Queen’s heart center
is a blessing

A ceremony dedicates the new center, which
aims for preventative cardiovascular care

Leslie Lam, who was Mrs. Hawaii and Mrs. America 2000, is wearing a pacemaker at age 38 because of cardiovascular disease.

Because of her experience and a family history of heart disease, the vivacious woman is a compelling advocate of screening for cardiovascular risk factors.

She was screened in 1999 and found at risk for heart disease after a defibrillator was implanted in her sister's heart, she said. She has had a pacemaker since August, and her father and a 14-year-old nephew were recently equipped with implanted defibrillators, she said.

Lam was among speakers at a news conference before the blessing and formal opening Thursday of the Queen's Heart Center's Outpatient Diagnostic Center.

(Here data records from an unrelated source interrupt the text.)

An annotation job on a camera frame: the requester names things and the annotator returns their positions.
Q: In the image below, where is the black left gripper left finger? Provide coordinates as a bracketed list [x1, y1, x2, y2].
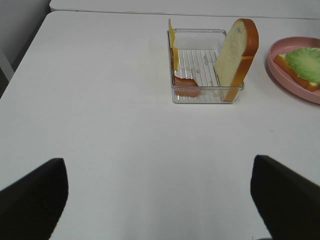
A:
[0, 158, 69, 240]

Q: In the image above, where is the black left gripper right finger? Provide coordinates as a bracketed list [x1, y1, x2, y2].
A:
[250, 155, 320, 240]

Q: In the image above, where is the green lettuce leaf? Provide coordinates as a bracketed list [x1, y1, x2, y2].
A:
[285, 47, 320, 85]

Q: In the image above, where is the bread slice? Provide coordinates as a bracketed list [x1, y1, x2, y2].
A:
[214, 18, 259, 102]
[274, 54, 320, 92]

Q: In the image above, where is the pink wavy bacon strip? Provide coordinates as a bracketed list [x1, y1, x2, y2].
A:
[169, 48, 201, 97]

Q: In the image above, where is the pink round plate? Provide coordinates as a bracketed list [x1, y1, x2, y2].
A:
[266, 36, 320, 104]

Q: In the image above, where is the left clear plastic tray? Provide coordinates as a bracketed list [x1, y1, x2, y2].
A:
[168, 28, 244, 104]

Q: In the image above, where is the yellow cheese slice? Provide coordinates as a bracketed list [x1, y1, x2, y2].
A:
[168, 18, 180, 71]

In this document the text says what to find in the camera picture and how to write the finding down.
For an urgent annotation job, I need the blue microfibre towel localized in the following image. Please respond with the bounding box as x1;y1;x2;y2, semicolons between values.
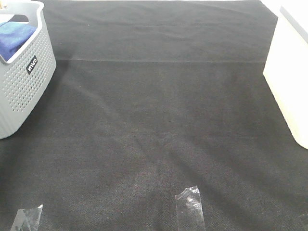
0;22;37;61

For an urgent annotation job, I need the black table cloth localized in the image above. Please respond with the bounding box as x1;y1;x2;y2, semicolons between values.
0;0;308;231

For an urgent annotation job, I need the clear tape strip centre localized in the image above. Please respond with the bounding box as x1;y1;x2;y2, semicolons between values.
175;186;205;231

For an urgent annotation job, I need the clear tape strip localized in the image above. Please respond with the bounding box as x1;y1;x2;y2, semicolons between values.
175;186;205;231
10;205;43;231

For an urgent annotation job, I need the grey perforated laundry basket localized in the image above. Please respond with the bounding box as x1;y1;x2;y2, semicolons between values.
0;0;56;139

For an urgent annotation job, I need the white plastic basket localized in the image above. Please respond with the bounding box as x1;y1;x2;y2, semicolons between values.
263;4;308;148

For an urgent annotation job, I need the clear tape strip left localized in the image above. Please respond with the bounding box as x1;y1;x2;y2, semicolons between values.
10;205;43;231

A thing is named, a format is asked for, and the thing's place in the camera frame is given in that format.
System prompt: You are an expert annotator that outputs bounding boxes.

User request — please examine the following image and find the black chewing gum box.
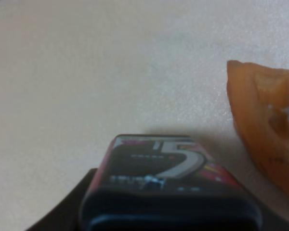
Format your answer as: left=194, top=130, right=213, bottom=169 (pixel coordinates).
left=79, top=134, right=263, bottom=231

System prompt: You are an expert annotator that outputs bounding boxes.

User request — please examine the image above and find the orange waffle slice toy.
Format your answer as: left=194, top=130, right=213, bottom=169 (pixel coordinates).
left=226, top=60, right=289, bottom=196

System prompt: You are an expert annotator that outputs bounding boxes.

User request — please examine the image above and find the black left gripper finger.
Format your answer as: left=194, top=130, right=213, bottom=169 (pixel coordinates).
left=27, top=168, right=97, bottom=231

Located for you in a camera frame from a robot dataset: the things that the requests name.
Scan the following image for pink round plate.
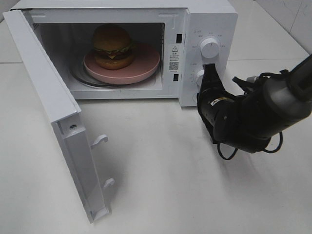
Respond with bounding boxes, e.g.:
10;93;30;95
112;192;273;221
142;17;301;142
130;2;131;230
83;43;160;85

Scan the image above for upper white power knob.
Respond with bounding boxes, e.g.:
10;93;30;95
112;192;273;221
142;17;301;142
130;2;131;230
199;36;220;59

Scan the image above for white microwave oven body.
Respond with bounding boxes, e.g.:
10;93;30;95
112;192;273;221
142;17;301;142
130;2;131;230
10;0;237;107

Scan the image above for glass microwave turntable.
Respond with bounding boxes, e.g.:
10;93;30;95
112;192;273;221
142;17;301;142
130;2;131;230
70;68;161;89

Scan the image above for white warning label sticker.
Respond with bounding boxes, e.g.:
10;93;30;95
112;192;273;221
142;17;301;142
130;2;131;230
167;44;182;72

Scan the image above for round white door button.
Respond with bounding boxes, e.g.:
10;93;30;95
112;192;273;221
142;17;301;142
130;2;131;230
193;94;197;104

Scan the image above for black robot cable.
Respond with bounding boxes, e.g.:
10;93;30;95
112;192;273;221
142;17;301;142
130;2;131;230
216;69;293;161

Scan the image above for toy hamburger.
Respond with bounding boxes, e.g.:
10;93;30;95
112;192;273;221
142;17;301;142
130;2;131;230
92;24;135;70

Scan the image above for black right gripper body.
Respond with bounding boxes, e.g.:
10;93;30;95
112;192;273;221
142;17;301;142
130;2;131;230
197;83;232;144

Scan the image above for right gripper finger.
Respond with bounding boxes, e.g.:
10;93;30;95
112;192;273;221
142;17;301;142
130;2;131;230
201;63;222;85

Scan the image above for white timer knob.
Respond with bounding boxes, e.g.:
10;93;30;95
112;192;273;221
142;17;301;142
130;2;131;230
195;70;204;87

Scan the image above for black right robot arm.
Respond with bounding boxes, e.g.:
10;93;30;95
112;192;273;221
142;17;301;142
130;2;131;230
197;57;312;153

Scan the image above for white microwave door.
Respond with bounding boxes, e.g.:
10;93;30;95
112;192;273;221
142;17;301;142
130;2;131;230
3;10;115;223

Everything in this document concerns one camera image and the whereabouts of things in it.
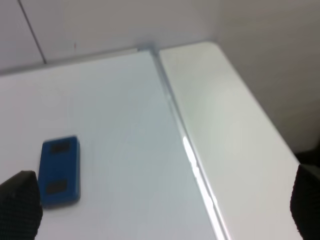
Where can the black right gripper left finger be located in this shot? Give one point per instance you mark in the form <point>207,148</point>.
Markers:
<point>21,211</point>

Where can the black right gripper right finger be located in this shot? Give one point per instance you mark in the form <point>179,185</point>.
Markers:
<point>305,201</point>

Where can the blue board eraser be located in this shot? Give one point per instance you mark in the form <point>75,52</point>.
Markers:
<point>59,172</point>

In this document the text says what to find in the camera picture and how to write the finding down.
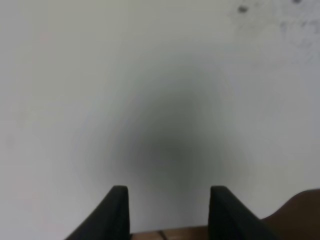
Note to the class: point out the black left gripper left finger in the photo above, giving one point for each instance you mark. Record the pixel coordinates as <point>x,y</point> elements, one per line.
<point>109,221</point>

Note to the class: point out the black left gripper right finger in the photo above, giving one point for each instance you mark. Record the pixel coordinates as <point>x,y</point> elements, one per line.
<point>230,219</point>

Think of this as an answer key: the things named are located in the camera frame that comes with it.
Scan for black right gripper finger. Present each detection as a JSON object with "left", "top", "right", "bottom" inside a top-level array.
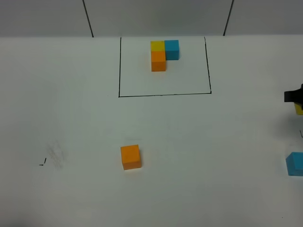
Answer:
[{"left": 284, "top": 84, "right": 303, "bottom": 104}]

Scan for template blue cube block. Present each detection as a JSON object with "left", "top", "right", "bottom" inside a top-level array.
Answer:
[{"left": 164, "top": 40, "right": 179, "bottom": 61}]

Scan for template orange cube block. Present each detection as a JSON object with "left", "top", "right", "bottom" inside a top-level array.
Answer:
[{"left": 151, "top": 51, "right": 166, "bottom": 72}]

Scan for template yellow cube block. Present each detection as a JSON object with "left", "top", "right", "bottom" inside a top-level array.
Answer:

"We're trying to get the word out that there is treatment," she said. "We're here to save lives. ... We want to shock people out there and let them know heart disease kills."

Theo Edmonds, heart center manager, said more than 800 people have received free screenings since February. Indications are that more than half have some level of cardiovascular risk, he said. "These people need to know that heart disease is preventable."


A study of more than 500 Oahu women from age 40 to 70 conducted in August revealed more than 75 percent are at risk for developing a heart attack or stroke, said cardiologist Joana Magno with Women's Heart Advantage, a Queen's education and referral program.

Yet the study, the first of its kind in Hawaii, found fewer than 25 percent of the women are doing anything to prevent the life-threatening disease, she said.

Most are not aware that cardiovascular disease is the No. 1 killer of women, she said. They think the biggest threat is breast cancer, but "10 times as many women (43 percent) die of heart disease, compared to breast cancer (4 percent)," she said.

Cardiovascular disease not only includes heart attacks, but hypertension, congestive heart failure, stroke, peripheral vascular disease and other heart, lung and blood vessel problems.

Leading risk factors are smoking, high blood pressure and cholesterol, diabetes, obesity, lack of physical activity, high levels of stress and alcohol intake, a family history of heart disease and estrogen deficiency.

People with two or more risk factors are urged to call Queen's at 547-4438 and make an appointment for a free heart risk assessment.

Based on the study, Magno said an estimated 150,000 Hawaii women are at risk of developing cardiovascular disease, which many can prevent with screening and a healthy lifestyle. "If you go out on the streets and see all these young women smoking, they are developing heart disease with every cigarette they have."

Death rates for women from heart disease are growing, while those for men have been dropping, Magno noted. Men are benefiting from preventative medicine and treatment, but women are not getting the message that heart disease is preventable, Magno said.

The Women's Heart Advantage is part of a nationwide program to get that message out. The Heart Center also has redesigned its program to provide free screening, one-stop registration and "a healing atmosphere," Edmonds said.

Lam said her grandmother and eight aunts died of heart disease in their 40s, although the cause was not known then.

She had signs of cardiovascular problems for about 13 years, tiring easily and feeling dizzy and faint, she said. She ignored them to take care of her family first but said, "If we love our family ... we have to take care of ourselves first."